(Entries provided)

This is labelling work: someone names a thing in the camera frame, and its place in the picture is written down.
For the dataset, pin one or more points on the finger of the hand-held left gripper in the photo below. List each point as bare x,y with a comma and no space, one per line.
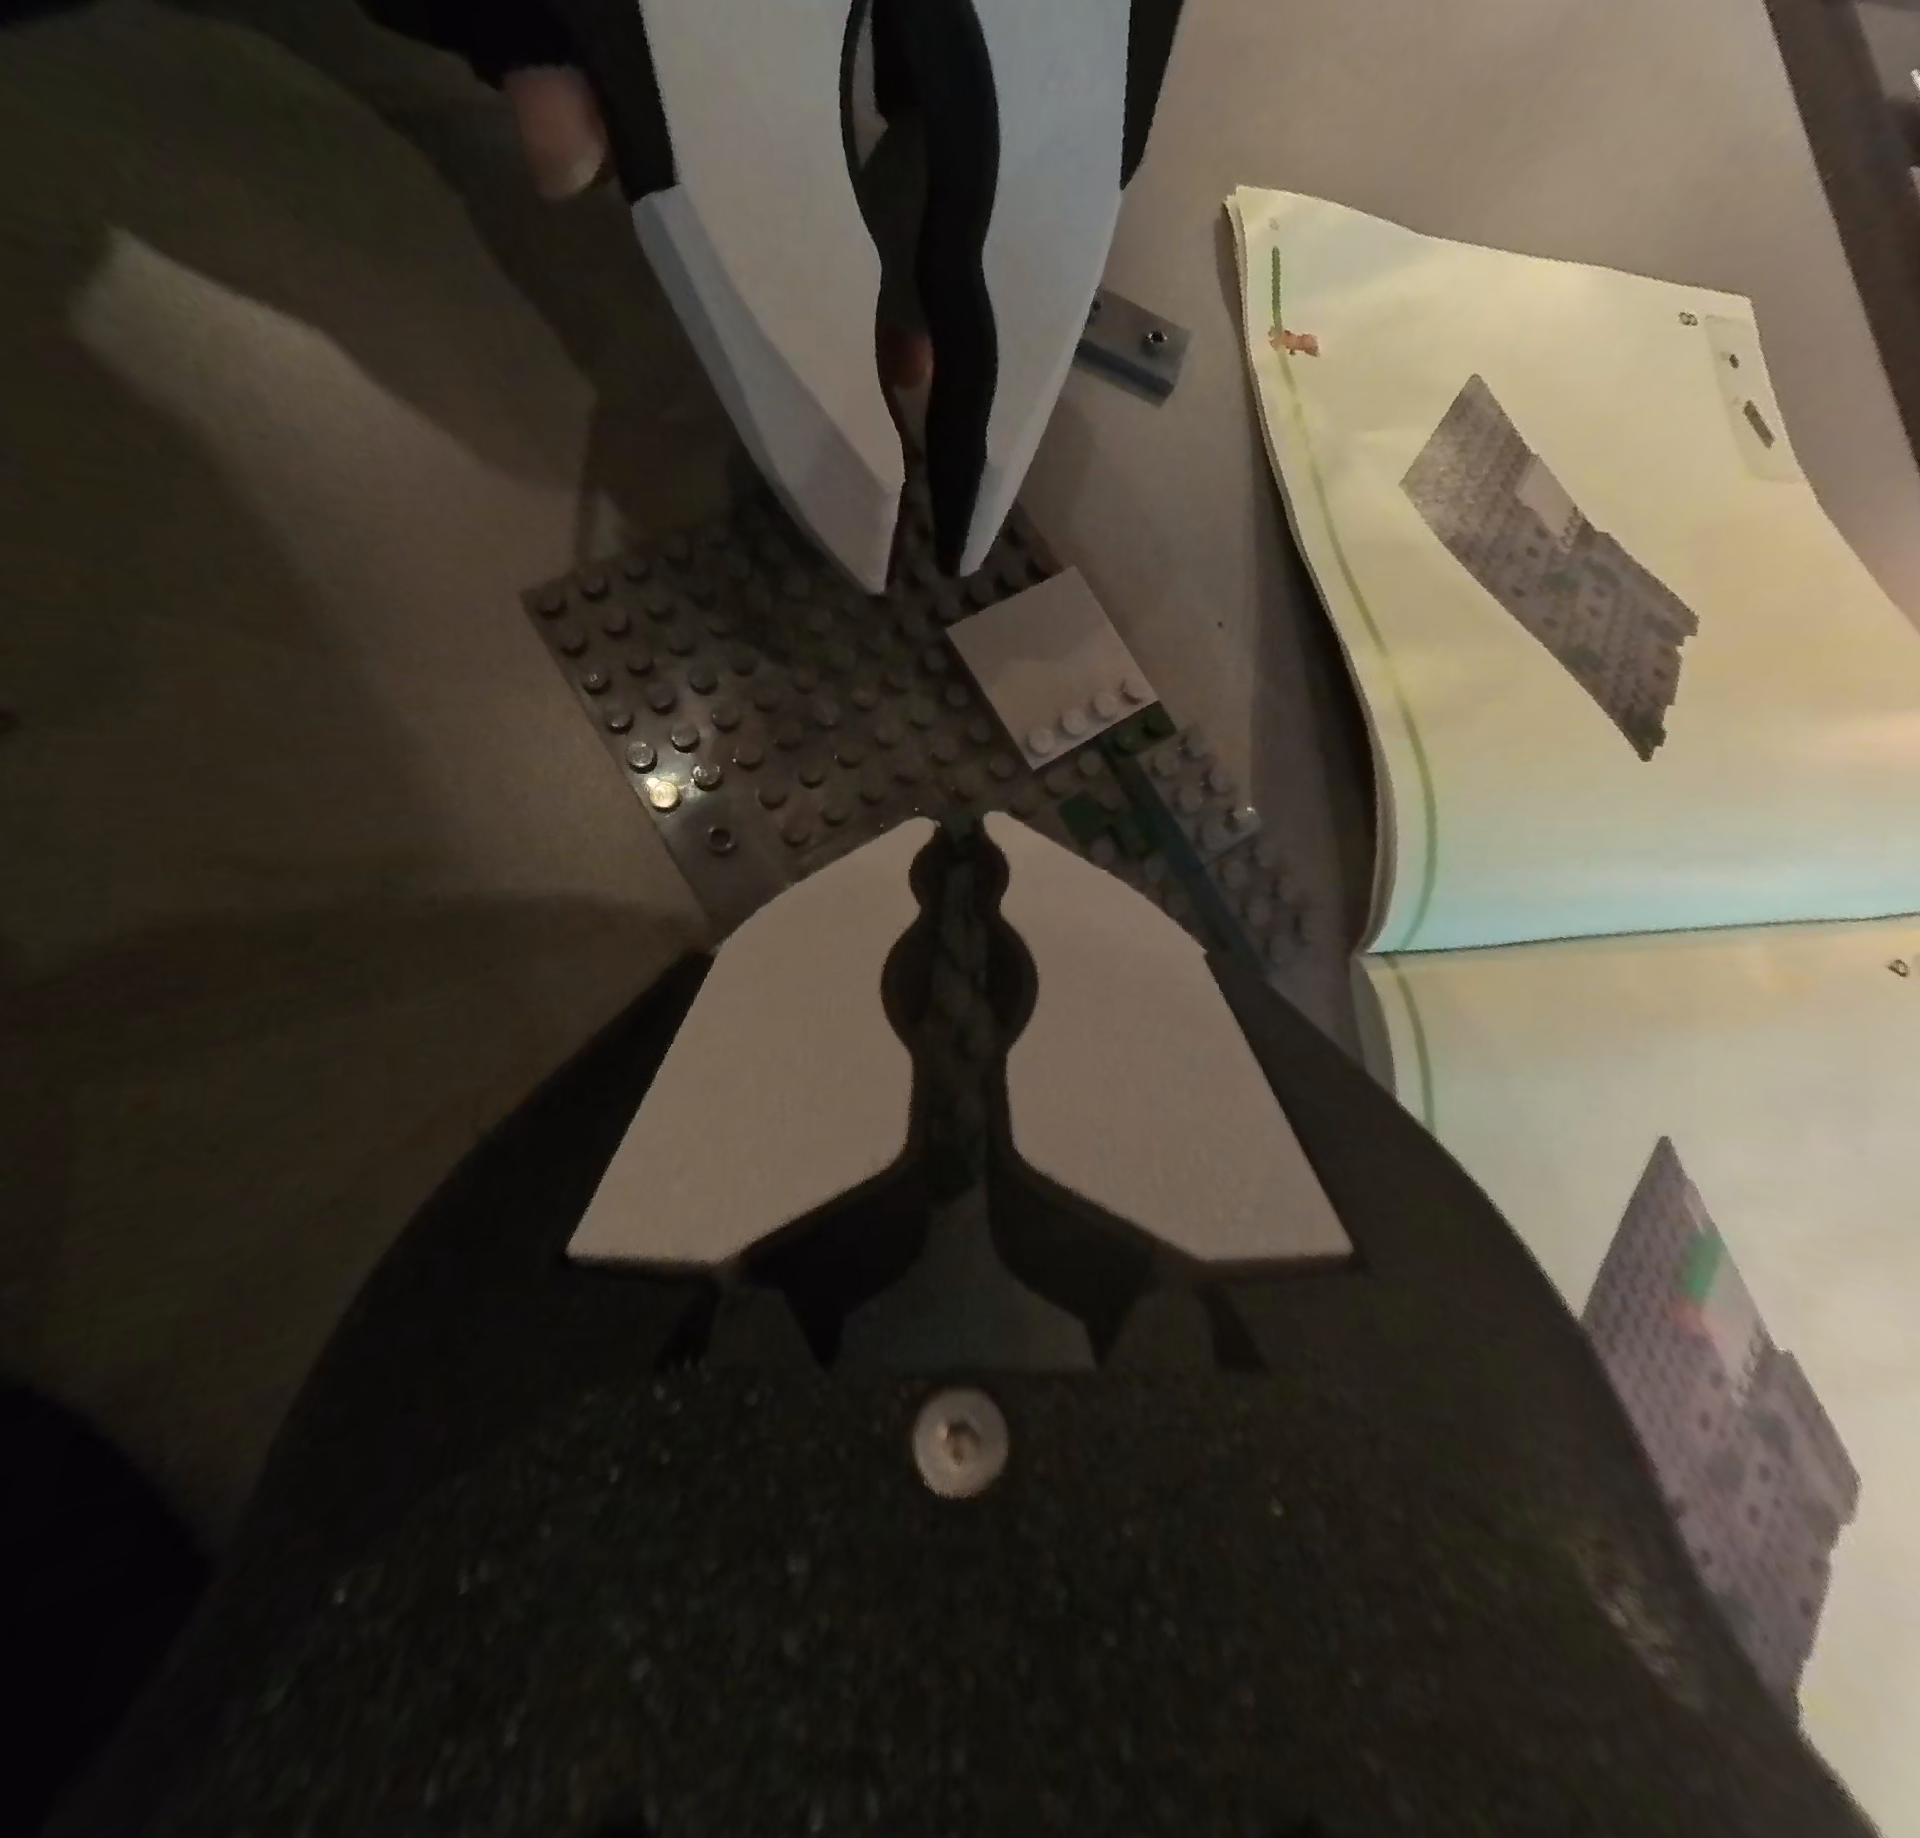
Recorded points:
750,144
1050,144

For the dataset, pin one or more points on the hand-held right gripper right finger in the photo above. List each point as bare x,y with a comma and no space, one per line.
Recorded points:
1170,1104

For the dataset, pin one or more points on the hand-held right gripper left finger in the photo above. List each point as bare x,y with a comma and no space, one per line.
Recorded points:
750,1104

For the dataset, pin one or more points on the grey brick plate assembly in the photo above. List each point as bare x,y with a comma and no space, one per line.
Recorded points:
780,699

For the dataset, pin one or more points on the person's left hand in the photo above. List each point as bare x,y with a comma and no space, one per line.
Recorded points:
562,136

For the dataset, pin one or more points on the small grey brick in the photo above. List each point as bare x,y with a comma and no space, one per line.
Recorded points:
1131,346

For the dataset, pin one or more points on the brick instruction booklet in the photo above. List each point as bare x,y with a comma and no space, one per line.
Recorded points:
1575,820

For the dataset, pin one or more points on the dark furniture panel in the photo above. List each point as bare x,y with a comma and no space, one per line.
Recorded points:
1852,99

(End Entries provided)

What the task requires: I need every line from the material that contains the word "gripper".

Response to this task:
For the dataset, pin one or more points on the finger of the hand-held left gripper in the photo below. List each point as bare x,y with a comma and no space, one per line.
For the dataset, pin one or more points on the hand-held right gripper right finger in the photo above. List each point as bare x,y with a comma and no space, one per line.
For the dataset, pin one or more points on the hand-held right gripper left finger in the photo above. List each point as bare x,y with a comma and no space, one per line.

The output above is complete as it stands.